Korean Import:
Like so many mainstream films these days, Bachchhan Paandey (named after the character played by Akshay Kumar in Tashan), comes to Mumbai via Tamil Nadu (or Andhra Pradesh) and South Korea.
The film, adapted and written by producer Sajid Nadiadwala and directed by Fahad Samji (Housefull 4), is a very mangled remake of Jigarthanda (2014), which in turn was based on A Dirty Carnival (2006). The biggest change is that the character of the male filmmaker in the earlier films is replaced by a woman, which could be an unintentional hat-tip to female directors crashing through long-standing showbiz patriarchy; or it is just that the makers of Bachchhan Paandey thought a romance might be better than male bonding, since the eponymous bloke is surrounded by adoring acolytes anyway.
So, Myra (Kriti Sanon) talks a producer (Ashwin Mushran) into letting her attempt a biopic on a real-life gangster from Bagwa (in interior India, the viewer is helpfully informed). The gangster with one stone eye, is legendary for his cruelty, killing for sport and terrorizing the town. He drives around in a classy vintage convertible, burns to death a journalist whose report, illustrated by a cartoon, displeased him, and does not even spare a child who flinched from him in fear.
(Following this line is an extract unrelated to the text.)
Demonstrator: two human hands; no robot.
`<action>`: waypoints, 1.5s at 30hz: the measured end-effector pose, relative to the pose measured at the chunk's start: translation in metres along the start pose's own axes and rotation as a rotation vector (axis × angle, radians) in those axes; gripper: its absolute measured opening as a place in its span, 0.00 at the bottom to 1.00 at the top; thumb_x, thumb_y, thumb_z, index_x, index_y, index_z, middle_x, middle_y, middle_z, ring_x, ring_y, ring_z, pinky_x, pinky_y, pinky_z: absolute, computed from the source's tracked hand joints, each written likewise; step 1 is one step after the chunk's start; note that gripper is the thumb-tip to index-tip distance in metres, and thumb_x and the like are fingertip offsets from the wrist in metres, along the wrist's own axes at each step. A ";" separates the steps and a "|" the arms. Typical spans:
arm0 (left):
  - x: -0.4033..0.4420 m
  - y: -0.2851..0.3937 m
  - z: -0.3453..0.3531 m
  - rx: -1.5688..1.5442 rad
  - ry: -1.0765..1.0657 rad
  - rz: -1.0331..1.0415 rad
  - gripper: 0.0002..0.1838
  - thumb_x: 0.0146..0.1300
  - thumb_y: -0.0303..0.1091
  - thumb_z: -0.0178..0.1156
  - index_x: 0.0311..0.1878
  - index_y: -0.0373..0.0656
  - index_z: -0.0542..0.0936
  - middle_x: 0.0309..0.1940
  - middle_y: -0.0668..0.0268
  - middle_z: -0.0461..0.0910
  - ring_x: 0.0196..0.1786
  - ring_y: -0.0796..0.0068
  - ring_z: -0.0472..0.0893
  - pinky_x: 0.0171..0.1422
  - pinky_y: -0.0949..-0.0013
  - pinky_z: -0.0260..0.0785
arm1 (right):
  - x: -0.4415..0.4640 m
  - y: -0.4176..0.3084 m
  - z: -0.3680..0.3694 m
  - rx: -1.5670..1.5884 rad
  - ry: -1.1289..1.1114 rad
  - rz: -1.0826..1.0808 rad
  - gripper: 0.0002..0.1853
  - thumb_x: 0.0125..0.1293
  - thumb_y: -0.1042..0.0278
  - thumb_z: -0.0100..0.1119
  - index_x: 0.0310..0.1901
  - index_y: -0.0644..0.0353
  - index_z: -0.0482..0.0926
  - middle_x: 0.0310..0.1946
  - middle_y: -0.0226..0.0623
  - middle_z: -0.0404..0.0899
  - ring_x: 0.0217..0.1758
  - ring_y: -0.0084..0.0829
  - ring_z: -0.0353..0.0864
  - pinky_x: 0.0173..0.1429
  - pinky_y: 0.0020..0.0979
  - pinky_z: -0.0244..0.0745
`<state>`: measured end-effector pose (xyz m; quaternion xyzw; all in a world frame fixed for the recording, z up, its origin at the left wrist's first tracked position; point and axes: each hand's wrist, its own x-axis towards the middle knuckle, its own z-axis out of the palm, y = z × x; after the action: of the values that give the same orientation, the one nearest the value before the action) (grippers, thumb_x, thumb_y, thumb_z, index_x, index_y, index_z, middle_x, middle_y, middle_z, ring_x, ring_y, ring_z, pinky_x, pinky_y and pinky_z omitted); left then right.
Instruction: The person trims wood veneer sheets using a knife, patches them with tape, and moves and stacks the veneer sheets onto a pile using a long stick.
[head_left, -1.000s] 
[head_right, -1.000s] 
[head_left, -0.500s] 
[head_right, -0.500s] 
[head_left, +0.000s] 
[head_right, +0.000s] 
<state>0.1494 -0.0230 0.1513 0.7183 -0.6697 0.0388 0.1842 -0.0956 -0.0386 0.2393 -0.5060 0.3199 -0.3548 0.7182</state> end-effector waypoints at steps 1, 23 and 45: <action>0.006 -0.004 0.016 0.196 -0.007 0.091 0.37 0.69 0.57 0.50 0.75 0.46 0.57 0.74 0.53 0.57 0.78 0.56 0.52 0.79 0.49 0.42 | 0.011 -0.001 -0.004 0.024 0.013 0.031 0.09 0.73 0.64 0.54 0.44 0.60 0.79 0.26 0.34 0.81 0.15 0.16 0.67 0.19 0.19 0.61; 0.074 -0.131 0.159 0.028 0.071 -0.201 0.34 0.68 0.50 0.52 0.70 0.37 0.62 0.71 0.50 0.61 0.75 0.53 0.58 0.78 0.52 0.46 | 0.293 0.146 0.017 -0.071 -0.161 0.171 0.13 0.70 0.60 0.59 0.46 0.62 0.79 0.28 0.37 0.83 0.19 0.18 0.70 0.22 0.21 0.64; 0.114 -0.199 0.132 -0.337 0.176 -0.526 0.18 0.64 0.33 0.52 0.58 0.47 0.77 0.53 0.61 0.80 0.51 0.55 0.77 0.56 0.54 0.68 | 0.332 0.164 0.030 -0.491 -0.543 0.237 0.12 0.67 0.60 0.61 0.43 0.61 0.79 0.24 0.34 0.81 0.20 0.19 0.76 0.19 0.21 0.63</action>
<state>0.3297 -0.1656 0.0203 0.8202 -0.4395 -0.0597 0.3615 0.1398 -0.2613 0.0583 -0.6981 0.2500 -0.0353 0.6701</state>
The violence with which the gangster is introduced is so off-putting, that no amount of white-washing helps later. Still, the writers and director aim for a Munnabhai-like goofy comic tone, with henchmen given nicknames like Kandi (Saharsh Kumar Shukla) Pendulum (Abhimanyu Singh), Bufferia (Sanjay Mishra) and Virgin (Prateik Babbar)—because he is yet to kill anyone.
Myra, in very inappropriate wardrobe for the milieu, accompanied by a sidekick, Vishu (Arshad Warsi), lands up in Bagwa to ‘research’ Paandey’s life– because they, obviously, haven’t heard either of Google or of a creative imagination.
After Paandey and gang have decimated enough people, he is convinced that only he can play himself on screen. The script veers towards over-the-top buffoonery, as a Gujarati acting coach (Pankaj Tripathi) is summoned to teach the rough men how to act for the camera—the only part of the film that is mildly amusing, because Bhaves Bhoplo is such a hoot. Pity he comes in too late, just like Jaqueline Fernadez who traipses by for a colourful flashback; Actors like Mohan Agashe and Seema Biswas are given even less importance than furniture.
The making of the film-within-the-the film is quite unfunny, and it is designed to get Paandey an exoneration, he certainly does not deserve, never mind Akshay Kumar’s effort to play him as a comical rustic-meets-Jack Sparrow. (He has a strange dance move in which he twirls an eyebrow and his moustache.) If the idea was to spoof the gangster films and web shows based in north India, the half dozen writers credited could not achieve it, or even add a bit of sense or originality to the films they adapted. There’s not a single hummable song. If anything in this ‘interior India’ looks good, it is the landscape shot by Gavemic U Ary.
The Nadiadwala school of cinema prides itself on being ‘massy’ so nothing is too low as long as it sells tickets, and, quite often films work on star power and marketing muscle—Bachchhan Paandey has both. What the audience goes for after the long pandemic drought is a bit like shooting blindfolded; skill has nothing to do with which bullet hits the target.